The company's second US retail outlet to unionize is its location in the Penn Square Mall.
The Apple Store employees who had been contemplating unionization since at least the beginning of the year had come a long way from secretly organizing over encrypted chats. The first unionized US outlet was an Apple Store in Maryland in June. The second Apple Store to formally organize in the US is now an Oklahoma City retail location that voted in favor of unionization. The Penn Square Labor Alliance, as the store is located at Oklahoma City's Penn Square Mall, is the name given to the organization, according to The Wall Street Journal.
The store has about 100 employees who are eligible for union membership. According to the National Labor Relations Board's records, 56 of those employees voted in favor of creating a union, while 32 did not. The group presently intends to affiliate with the Communications Workers of America, which additionally speaks for employees of firms including AT&T and Verizon.

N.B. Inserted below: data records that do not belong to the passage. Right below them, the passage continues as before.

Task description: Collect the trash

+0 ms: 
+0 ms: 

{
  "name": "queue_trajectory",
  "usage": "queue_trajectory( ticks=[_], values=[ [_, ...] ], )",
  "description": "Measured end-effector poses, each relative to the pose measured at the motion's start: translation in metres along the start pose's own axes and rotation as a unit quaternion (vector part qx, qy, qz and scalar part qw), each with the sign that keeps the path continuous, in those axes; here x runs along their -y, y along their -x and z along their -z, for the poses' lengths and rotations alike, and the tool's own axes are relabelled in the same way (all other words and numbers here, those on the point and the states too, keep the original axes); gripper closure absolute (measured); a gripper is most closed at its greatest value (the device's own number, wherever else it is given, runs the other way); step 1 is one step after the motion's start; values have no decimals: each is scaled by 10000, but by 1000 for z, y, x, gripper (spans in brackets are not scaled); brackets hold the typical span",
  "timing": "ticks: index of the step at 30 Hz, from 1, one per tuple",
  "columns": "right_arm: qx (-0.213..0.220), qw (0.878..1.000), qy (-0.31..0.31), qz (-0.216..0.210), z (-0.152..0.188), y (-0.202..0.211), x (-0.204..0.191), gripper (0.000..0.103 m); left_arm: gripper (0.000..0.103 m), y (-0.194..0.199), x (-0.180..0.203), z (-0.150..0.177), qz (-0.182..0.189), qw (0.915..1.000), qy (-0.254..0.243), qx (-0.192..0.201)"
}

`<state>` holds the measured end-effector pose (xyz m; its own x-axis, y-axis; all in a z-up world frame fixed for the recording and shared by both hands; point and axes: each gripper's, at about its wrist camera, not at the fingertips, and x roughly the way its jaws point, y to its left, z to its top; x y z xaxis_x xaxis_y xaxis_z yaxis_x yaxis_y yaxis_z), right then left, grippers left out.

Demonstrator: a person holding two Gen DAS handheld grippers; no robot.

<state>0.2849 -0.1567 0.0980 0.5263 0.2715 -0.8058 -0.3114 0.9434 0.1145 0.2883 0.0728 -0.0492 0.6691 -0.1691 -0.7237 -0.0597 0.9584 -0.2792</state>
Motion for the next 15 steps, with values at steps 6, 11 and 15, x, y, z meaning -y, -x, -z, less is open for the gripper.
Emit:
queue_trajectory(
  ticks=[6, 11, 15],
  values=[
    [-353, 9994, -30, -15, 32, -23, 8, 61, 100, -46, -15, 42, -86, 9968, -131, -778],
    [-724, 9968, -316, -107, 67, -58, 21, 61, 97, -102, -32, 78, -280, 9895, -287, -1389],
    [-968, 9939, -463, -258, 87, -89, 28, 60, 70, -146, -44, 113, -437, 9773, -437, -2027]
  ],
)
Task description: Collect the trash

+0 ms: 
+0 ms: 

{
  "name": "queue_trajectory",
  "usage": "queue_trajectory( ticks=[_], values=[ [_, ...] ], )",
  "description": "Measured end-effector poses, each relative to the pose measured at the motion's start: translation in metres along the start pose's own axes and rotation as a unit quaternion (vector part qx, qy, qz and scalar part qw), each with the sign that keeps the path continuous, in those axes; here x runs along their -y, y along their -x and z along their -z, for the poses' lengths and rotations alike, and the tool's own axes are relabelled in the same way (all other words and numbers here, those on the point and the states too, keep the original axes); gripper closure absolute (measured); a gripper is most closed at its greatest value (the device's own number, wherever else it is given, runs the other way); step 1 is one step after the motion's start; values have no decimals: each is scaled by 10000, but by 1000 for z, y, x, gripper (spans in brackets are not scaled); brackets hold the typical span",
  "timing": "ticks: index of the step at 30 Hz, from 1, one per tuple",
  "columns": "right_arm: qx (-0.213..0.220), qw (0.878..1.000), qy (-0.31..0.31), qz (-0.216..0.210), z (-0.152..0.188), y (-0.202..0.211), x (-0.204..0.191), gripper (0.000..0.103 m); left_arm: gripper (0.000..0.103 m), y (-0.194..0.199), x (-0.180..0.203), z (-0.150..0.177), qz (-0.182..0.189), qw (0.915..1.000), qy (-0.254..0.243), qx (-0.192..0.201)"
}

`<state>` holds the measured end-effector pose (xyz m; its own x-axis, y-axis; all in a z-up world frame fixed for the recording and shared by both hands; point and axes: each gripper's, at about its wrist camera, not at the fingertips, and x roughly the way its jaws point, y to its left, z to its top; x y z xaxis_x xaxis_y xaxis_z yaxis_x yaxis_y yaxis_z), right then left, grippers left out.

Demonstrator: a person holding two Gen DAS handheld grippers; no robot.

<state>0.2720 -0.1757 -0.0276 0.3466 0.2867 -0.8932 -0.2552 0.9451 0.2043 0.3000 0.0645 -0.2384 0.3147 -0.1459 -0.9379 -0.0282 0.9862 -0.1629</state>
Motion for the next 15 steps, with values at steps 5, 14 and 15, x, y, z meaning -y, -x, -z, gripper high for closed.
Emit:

As a member of the organizing committee and an employee at the Oklahoma City location, Charity Lassiter told The Journal: "Now that we've won the election, it's our hope that management will come to the table so that we can all work together to build a company that priorities employees over profit and fosters employee success."
A spokeswoman for Apple told the outlet in a statement that the company "believes the open, direct and collaborative relationship we have with our valued team members is the best approach to offer an amazing experience for our consumers, and for our teams."
According to earlier allegations, Apple has been attempting to discourage employees from joining unions. Bloomberg recently revealed that the internet behemoth is providing new benefits to its staff members, including increased health coverage and support for educational possibilities.
However, it is said that the computer giant will deny those benefits to unionized members, who will now have to bargain for them. The business apparently provided its management with anti-union talking lines when discussions regarding employee organizing efforts first heated up. The NLRB found merit in the charges that Apple surveilled staff, restricted access to pro-union flyers, and assisted captive audience gatherings to disseminate its anti-union messaging after employees formally accused the tech giant of union busting. If no resolution is reached by all parties, a hearing before an NLRB judge is scheduledfor December.